A new group of customers walked into the cafe, pulling me back inside. There was still so much I wanted to ask, but he got up to go, so I asked him if I could take the photo above. I thanked him and bowed as he turned and walked down the street.
The cardboard grandpa once told us about being born in Akihabara, and losing his home at the end of the war.

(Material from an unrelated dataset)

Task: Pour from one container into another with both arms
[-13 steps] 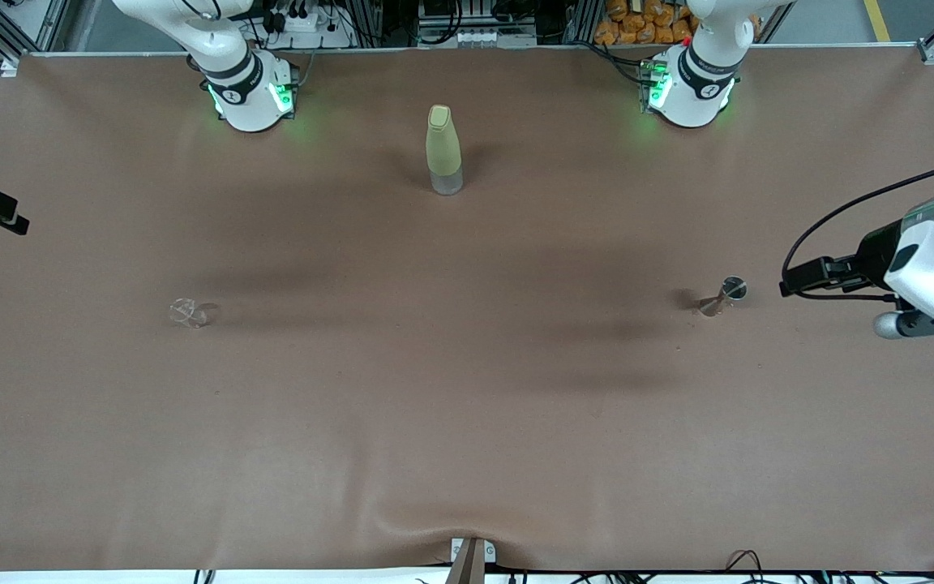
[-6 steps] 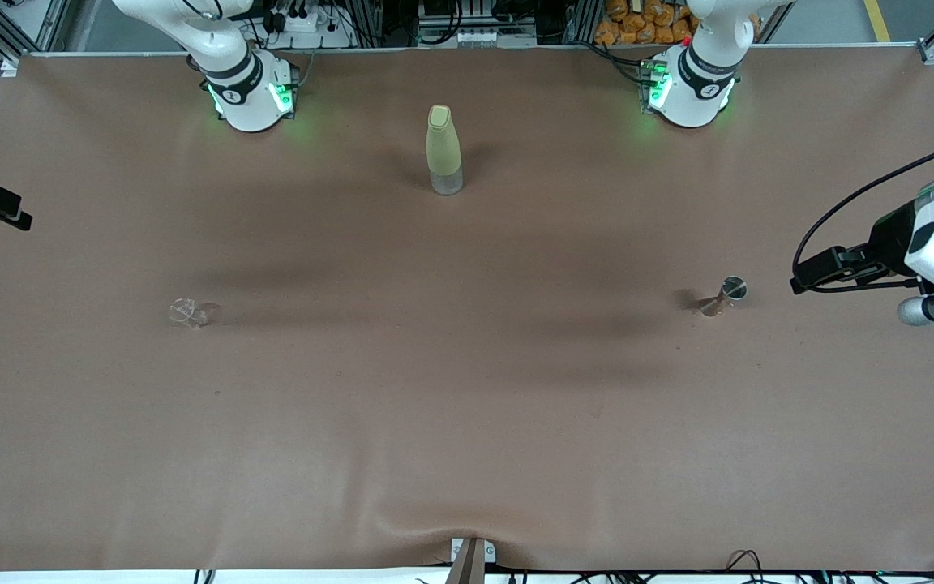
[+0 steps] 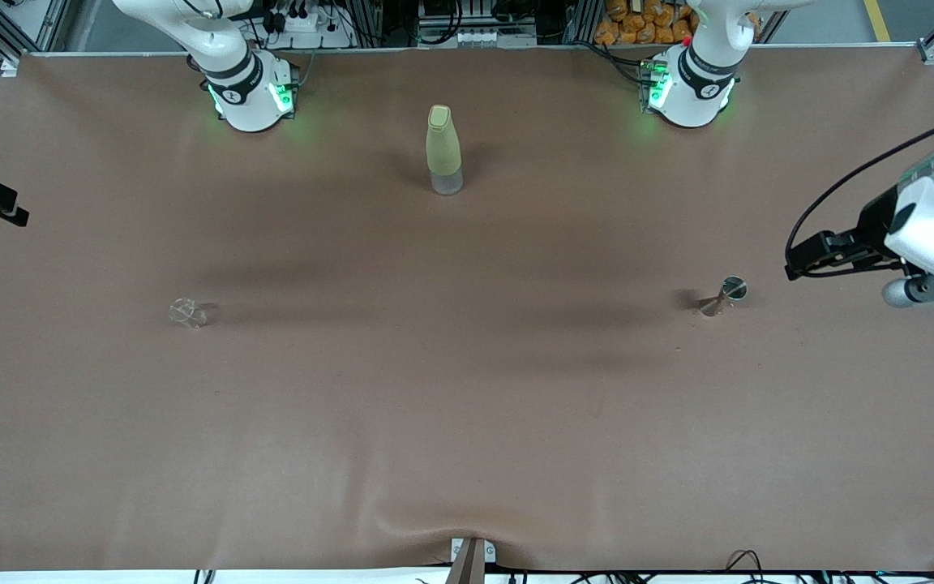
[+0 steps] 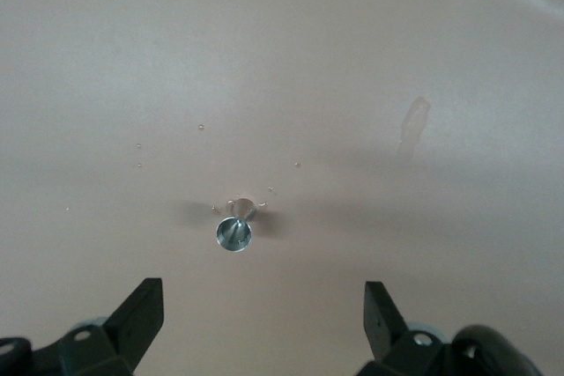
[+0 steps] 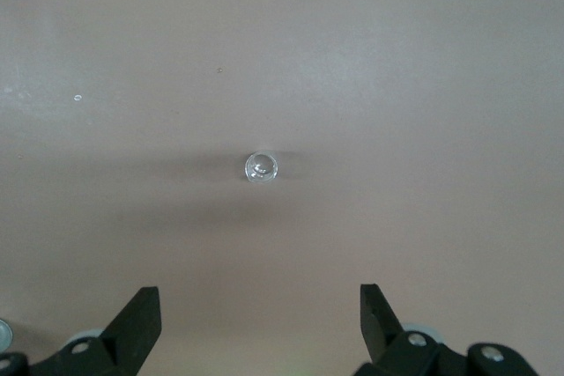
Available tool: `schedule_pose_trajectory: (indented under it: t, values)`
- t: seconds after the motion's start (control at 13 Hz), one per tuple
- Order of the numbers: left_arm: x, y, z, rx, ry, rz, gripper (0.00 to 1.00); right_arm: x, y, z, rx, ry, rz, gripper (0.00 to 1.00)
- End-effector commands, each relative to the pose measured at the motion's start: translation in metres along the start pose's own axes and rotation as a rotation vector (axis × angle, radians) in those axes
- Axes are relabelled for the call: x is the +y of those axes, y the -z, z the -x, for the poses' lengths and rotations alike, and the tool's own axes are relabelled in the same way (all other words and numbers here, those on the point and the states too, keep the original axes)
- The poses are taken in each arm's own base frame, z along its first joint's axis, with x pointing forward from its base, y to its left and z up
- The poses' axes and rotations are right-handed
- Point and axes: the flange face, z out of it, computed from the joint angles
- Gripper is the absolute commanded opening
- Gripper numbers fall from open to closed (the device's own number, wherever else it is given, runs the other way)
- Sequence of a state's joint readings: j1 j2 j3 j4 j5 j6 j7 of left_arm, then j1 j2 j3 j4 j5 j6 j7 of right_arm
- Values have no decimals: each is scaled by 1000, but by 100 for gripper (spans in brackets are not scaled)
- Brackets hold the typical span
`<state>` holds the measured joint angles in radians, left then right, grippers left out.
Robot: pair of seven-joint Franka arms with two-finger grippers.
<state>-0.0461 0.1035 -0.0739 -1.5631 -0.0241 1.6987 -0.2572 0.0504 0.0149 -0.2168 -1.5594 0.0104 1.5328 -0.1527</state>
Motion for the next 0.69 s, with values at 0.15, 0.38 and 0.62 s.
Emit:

The air raid that erased Akihabara and the eastern half of the city happened on March 10, 1945—78 years ago today. 279 low-flying B-29s swooped over the city at midnight, raining 1,665 tons of incendiary bombs and unleashing a “violent blaze that roared and hurled itself like a flamethrower down the streets, as countless belongings and futons were reduced to so many tumbling embers in a river of fire,” in the words of one photographer who witnessed the hell-scape.1 100,000 people died. My visitor recalled walking through the ruins from Akihabara to Nerima, some 15 kilometers away on the city’s northwestern edge, where he found a place to stay. In 1954, he moved to Yotsuya, where he’s lived ever since. For many years, he worked at a building in front of the American Embassy. That’s how he came to be a part of Akasaka, and ended up staying another twenty years collecting cardboard.

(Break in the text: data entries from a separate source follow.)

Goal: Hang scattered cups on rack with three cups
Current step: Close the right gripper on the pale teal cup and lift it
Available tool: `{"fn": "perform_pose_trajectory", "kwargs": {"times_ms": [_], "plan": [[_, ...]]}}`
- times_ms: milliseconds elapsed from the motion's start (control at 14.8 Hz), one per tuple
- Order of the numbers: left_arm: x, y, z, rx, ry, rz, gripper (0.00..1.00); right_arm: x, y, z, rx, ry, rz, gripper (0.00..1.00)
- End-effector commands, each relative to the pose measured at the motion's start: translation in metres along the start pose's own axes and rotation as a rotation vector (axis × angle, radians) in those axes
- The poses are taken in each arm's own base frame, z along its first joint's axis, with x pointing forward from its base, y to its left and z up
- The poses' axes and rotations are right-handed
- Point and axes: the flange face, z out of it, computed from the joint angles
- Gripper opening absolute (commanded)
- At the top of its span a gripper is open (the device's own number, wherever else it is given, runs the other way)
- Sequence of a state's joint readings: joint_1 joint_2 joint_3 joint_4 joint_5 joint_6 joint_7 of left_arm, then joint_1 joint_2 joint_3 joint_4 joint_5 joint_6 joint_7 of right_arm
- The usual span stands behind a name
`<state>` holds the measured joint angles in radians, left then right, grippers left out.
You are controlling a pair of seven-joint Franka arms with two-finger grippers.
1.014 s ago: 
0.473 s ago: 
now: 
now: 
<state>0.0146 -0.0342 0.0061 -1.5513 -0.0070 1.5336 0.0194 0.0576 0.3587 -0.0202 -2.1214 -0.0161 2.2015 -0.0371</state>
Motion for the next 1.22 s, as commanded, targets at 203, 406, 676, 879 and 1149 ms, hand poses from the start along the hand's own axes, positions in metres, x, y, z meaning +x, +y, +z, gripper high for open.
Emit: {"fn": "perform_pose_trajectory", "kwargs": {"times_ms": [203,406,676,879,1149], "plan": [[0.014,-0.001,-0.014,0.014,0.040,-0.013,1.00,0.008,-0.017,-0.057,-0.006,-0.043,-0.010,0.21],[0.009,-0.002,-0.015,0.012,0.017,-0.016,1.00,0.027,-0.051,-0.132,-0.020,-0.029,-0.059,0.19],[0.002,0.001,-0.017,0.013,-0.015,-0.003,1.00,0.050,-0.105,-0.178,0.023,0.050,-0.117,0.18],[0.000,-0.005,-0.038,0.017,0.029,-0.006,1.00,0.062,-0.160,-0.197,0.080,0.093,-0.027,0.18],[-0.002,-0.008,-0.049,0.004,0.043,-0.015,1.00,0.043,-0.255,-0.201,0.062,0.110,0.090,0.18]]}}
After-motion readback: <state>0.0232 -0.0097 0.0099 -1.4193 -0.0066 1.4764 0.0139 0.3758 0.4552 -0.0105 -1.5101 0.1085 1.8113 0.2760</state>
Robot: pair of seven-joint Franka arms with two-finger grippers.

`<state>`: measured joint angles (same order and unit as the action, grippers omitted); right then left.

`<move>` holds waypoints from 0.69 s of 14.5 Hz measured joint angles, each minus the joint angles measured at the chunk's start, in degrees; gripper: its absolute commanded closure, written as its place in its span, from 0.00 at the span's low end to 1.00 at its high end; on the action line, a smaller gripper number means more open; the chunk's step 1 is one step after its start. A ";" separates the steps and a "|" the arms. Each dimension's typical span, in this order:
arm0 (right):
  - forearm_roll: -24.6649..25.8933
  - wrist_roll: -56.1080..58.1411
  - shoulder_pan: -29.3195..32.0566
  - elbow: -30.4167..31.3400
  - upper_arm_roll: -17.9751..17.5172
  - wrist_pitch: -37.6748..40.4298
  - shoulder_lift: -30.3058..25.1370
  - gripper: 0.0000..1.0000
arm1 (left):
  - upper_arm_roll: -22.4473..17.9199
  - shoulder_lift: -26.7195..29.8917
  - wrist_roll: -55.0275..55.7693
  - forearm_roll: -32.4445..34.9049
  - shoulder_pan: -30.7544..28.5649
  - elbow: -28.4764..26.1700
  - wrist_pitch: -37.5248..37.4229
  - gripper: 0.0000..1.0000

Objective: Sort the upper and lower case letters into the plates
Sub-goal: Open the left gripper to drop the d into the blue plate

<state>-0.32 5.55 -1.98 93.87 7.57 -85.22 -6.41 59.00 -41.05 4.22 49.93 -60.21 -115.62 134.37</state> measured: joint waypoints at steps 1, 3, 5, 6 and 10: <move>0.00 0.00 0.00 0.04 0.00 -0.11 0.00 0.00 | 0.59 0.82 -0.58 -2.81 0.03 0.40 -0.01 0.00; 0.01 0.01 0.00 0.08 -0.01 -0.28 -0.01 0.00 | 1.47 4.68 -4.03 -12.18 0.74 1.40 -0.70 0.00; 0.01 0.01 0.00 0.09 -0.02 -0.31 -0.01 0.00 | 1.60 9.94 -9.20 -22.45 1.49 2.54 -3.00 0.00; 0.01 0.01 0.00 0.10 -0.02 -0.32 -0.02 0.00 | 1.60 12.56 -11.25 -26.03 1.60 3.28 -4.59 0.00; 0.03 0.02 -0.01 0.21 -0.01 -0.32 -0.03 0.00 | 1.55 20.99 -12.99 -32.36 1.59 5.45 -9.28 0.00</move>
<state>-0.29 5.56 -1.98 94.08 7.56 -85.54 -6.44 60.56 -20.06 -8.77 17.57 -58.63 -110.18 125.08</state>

There are moments when people, places or objects that I encounter seem to reveal glimpses of the city’s soul. It’s almost as if that grandpa walked here straight from the ruins, my colleague said when I told him about it. His way of moving through the world more closely resembles the people walking through the photos in our cafe than in the street outside the window. In his time, a fresh fish bought in Tsukiji, grilled on a brazier behind the house, was surely a pleasure of the highest order. Elsewhere in Japan such a gesture would move me, but in Akasaka, in 2023, surrounded by the towers of capitalism indifferent to history, it felt like a miracle.
In the evening, I closed up shop, stopped at the supermarket in the subway station, and stood in the automated checkout lane with other commuters to buy some mirin, sake and soy sauce. I carried the fish home in my backpack, and my skillful partner simmered it until the flesh soaked up the flavor and fell off the bone. We gave thanks to a marebito who had come bearing a gift and left behind a revelation of something more.
Ishikawa Koyo, Complete Record of the Great Tokyo Air Raid
Touching story. Thank you for sharing. I must visit your café when I get a chance to go back to Japan. And hopefully can do your walking tour also.